Malgré ses écueils, le SNIA entend poursuivre sa feuille de route sur la transition écologique, notamment en limitant les déchets (13.000 tonnes/an), en identifiant mieux les matières premières non associées à la déforestation, en maîtrisant la consommation d’énergie ou encore en valorisant les coproduits. « Nous avons un point de vigilance sur la méthanisation qui peut être un concurrent d’usage sur les coproduits qui sont avant tout fléchés sur l’alimentation animale », a souligné Patrick Pageard, trésorier du SNIA. Le syndicat entend aussi maintenir un haut niveau de qualité sanitaire sur ses produits transformés.

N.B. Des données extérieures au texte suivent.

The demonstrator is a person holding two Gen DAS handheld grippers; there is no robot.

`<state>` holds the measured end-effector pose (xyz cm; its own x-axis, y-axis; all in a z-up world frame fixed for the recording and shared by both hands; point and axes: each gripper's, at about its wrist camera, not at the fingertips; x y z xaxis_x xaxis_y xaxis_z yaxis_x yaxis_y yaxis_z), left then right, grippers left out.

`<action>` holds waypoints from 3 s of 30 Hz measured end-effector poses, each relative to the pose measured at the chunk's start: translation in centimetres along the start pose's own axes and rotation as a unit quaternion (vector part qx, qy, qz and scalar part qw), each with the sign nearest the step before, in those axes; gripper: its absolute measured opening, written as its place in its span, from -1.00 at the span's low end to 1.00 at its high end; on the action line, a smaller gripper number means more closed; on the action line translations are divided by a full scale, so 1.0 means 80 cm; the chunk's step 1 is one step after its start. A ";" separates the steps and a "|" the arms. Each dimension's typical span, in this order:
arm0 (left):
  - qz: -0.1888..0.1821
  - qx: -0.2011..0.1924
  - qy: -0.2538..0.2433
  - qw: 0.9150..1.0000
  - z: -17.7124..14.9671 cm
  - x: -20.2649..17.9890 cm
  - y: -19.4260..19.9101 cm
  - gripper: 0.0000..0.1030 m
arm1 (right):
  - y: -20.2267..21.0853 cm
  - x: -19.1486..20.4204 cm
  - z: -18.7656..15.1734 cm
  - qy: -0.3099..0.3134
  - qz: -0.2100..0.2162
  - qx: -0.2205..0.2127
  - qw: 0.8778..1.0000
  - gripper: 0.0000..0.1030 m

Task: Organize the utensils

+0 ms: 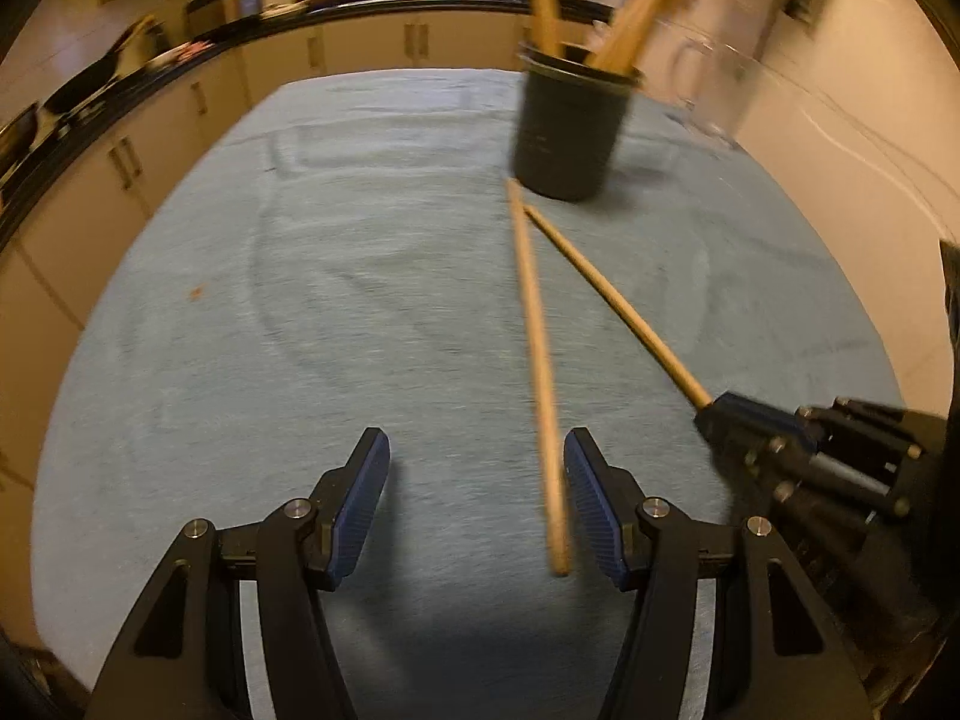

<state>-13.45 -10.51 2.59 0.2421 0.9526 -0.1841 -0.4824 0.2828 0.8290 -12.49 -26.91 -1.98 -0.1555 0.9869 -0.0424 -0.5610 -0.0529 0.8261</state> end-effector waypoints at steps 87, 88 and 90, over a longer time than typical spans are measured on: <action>0.041 0.024 -0.026 0.999 0.035 -0.013 0.008 -0.30 | 0.021 -0.095 -0.033 -0.039 -0.023 0.072 0.996 0.19; 0.042 0.028 -0.029 0.998 0.040 -0.016 0.000 -0.30 | 0.017 -0.097 -0.028 -0.038 -0.024 0.075 0.996 0.10; 0.041 0.038 -0.035 0.998 0.051 -0.023 -0.015 -0.30 | 0.009 -0.104 -0.016 -0.032 -0.033 0.081 0.996 -0.11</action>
<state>-9.90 -13.05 4.04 0.2640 0.9613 -0.0794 -0.4382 0.1929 0.8779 -12.63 -35.37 -1.77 -0.0686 0.9953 -0.0682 -0.4287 0.0323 0.9029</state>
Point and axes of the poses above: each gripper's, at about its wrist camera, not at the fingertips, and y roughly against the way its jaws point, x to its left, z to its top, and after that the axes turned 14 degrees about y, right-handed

Protéines animales transformées : un retour compliqué
Interrogé sur la possibilité de s’approvisionner en protéines animales transformées (PAT), le SNIA « ne referme pas la porte » mais reste interrogatif. « Il faut d’abord connaître le degré d’acceptabilité sociétale », a indiqué Patrick Pageard, son trésorier qui pointe aussi toute la chaine spécialisée à mettre en œuvre : de la fabrication à la livraison. Réglementairement, l’Union européenne autorise un fabricant d’aliments composés à les utiliser dans la mesure où « les procédés de fabrication et leur utilisation n’a rien à voir avec ce qui se faisait dans les années 1990 », assure-t-on au SNIA. Reste que les contraintes techniques d’utilisation restent complexes et lourdes. « Le tissu industriel peut-il et veut-il valoriser ces PAT ? Quel est l’intérêt économique ? Les clients en voudront-ils ? », interroge Ludovic Michel qui assurent que toutes ces interrogations sont « en cours d’instruction ». Presque 30 ans après la vache folle, le spectre des farines animales bouge encore.